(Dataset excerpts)
┏━━

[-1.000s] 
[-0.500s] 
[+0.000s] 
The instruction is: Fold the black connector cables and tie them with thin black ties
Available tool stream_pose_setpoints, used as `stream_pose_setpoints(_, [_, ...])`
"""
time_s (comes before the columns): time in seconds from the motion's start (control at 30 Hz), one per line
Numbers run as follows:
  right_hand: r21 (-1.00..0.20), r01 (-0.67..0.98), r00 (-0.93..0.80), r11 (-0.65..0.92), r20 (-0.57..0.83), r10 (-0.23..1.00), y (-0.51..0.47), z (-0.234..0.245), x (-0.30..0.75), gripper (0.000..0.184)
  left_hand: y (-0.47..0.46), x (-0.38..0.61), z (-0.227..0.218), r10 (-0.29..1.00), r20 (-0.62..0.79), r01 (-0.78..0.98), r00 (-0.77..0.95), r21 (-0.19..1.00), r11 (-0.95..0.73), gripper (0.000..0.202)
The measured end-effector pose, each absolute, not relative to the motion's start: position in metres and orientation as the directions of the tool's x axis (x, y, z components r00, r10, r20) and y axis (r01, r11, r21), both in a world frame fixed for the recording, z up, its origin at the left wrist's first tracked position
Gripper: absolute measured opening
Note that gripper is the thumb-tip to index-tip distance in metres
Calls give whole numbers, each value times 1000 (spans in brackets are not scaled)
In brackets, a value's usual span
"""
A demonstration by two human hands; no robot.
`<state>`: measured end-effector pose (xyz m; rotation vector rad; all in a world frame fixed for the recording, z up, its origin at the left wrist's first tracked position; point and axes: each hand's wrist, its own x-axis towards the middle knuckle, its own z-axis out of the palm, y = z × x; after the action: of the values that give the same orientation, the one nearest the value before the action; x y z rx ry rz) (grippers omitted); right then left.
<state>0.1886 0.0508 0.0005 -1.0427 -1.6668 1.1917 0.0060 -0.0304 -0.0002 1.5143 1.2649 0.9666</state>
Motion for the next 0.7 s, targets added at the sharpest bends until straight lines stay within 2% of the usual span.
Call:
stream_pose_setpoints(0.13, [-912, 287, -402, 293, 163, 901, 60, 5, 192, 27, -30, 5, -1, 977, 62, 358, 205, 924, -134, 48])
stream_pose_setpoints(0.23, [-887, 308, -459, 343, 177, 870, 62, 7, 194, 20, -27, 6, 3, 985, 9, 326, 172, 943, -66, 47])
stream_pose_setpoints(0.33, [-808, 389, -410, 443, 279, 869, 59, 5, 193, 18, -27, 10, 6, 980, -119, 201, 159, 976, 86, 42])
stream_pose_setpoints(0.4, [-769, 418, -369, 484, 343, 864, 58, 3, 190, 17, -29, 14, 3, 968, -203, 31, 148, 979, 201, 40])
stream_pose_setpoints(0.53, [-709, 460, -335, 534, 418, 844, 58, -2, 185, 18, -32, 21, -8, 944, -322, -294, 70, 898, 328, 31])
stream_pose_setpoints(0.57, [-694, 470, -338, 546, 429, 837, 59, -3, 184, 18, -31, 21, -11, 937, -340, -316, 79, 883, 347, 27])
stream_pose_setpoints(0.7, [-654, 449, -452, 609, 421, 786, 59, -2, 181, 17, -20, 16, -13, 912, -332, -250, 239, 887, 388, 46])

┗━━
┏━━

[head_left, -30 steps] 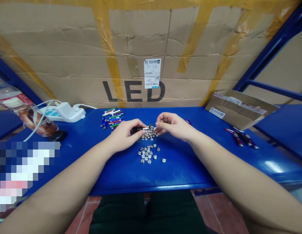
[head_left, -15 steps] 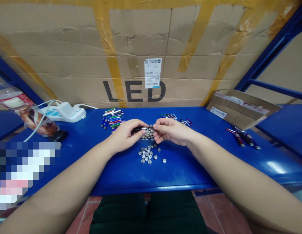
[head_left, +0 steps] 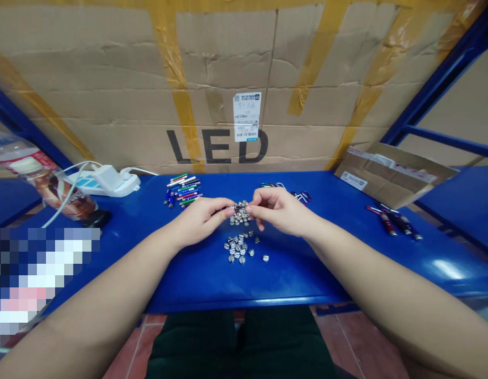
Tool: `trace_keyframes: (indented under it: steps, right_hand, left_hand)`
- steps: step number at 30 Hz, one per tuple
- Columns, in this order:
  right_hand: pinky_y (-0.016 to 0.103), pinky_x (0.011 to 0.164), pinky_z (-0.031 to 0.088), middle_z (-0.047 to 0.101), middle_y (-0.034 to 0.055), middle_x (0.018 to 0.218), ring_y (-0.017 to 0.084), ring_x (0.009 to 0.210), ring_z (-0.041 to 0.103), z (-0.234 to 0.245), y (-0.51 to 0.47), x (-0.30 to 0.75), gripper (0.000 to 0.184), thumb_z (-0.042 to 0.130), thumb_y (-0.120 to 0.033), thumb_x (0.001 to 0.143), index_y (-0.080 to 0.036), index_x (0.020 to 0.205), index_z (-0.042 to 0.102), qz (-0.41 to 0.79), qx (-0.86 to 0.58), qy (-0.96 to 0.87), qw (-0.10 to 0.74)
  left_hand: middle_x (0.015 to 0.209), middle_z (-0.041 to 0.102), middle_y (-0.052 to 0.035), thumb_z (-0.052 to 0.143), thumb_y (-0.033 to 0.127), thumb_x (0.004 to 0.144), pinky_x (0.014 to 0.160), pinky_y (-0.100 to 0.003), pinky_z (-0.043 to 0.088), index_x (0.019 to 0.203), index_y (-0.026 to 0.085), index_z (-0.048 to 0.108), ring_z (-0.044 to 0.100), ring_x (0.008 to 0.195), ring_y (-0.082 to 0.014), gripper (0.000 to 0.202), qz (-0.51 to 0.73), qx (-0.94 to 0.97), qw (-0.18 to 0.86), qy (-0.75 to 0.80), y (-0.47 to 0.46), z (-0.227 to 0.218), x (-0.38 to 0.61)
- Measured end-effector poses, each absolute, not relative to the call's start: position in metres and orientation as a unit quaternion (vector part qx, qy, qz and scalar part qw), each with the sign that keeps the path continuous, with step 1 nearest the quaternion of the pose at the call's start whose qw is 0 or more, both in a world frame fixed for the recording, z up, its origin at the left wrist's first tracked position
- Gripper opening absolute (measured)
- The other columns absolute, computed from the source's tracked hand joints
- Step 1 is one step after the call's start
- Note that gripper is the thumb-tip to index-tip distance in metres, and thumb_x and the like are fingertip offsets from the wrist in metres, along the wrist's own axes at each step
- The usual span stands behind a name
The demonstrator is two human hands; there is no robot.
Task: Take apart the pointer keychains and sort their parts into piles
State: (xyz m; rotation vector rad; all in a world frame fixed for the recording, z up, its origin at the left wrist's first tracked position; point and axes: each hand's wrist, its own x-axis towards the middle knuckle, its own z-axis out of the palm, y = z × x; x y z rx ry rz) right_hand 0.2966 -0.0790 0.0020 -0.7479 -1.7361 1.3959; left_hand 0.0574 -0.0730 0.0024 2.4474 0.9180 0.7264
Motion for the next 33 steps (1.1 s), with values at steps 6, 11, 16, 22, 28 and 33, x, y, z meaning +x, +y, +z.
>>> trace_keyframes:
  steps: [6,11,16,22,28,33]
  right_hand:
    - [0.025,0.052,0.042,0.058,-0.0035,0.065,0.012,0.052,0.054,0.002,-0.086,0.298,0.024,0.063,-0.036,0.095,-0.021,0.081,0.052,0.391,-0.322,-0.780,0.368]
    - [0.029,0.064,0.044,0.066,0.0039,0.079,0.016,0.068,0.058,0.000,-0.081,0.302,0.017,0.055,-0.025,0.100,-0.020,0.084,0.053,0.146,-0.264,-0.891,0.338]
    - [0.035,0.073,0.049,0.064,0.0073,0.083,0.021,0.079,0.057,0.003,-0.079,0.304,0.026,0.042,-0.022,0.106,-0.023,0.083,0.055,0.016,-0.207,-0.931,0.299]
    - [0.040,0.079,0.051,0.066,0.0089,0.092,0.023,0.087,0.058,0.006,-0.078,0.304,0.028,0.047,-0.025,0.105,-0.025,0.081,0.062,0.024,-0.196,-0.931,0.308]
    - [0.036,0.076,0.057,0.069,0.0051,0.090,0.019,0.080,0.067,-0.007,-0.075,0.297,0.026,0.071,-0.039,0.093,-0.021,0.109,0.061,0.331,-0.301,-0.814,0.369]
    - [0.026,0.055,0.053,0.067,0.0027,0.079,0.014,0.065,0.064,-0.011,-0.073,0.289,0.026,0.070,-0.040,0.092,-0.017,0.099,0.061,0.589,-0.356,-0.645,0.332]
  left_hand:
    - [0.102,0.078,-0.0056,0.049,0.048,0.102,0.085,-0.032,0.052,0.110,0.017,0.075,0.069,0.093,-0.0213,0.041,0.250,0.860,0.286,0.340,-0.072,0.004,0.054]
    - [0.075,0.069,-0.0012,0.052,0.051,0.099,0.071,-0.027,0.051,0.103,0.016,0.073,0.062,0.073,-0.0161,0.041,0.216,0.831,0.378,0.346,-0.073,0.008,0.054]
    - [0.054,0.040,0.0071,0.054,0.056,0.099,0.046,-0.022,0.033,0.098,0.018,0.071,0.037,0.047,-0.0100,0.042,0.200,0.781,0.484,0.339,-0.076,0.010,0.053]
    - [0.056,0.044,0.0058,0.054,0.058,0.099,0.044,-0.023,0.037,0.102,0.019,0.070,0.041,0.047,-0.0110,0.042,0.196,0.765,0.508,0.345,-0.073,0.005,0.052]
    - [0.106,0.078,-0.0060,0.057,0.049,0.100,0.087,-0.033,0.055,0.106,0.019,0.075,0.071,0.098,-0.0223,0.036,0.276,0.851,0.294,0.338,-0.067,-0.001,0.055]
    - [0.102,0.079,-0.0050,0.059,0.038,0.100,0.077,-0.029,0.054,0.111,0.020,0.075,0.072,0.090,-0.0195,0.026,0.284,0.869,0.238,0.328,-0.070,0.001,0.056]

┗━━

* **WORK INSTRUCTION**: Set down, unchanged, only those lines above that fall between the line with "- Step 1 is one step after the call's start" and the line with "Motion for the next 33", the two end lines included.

* **WRITTEN SOLUTION**:
- Step 1 is one step after the call's start
- Note that gripper is the thumb-tip to index-tip distance in metres, and thumb_x and the like are fingertip offsets from the wrist in metres, along the wrist's own axes at each step
- The usual span stands behind a name
The demonstrator is two human hands; there is no robot.
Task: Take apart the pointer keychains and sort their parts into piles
State: (xyz m; rotation vector rad; all in a world frame fixed for the recording, z up, its origin at the left wrist's first tracked position; point and axes: each hand's wrist, its own x-axis towards the middle knuckle, its own z-axis out of the palm, y = z × x; x y z rx ry rz) right_hand 0.2966 -0.0790 0.0020 -0.7479 -1.7361 1.3959; left_hand 0.0574 -0.0730 0.0024 2.4474 0.9180 0.7264
Motion for the next 33 steps (1.1 s), with values at steps 6, 11, 16, 22, 28 and 33, x, y, z meaning +x, +y, +z.

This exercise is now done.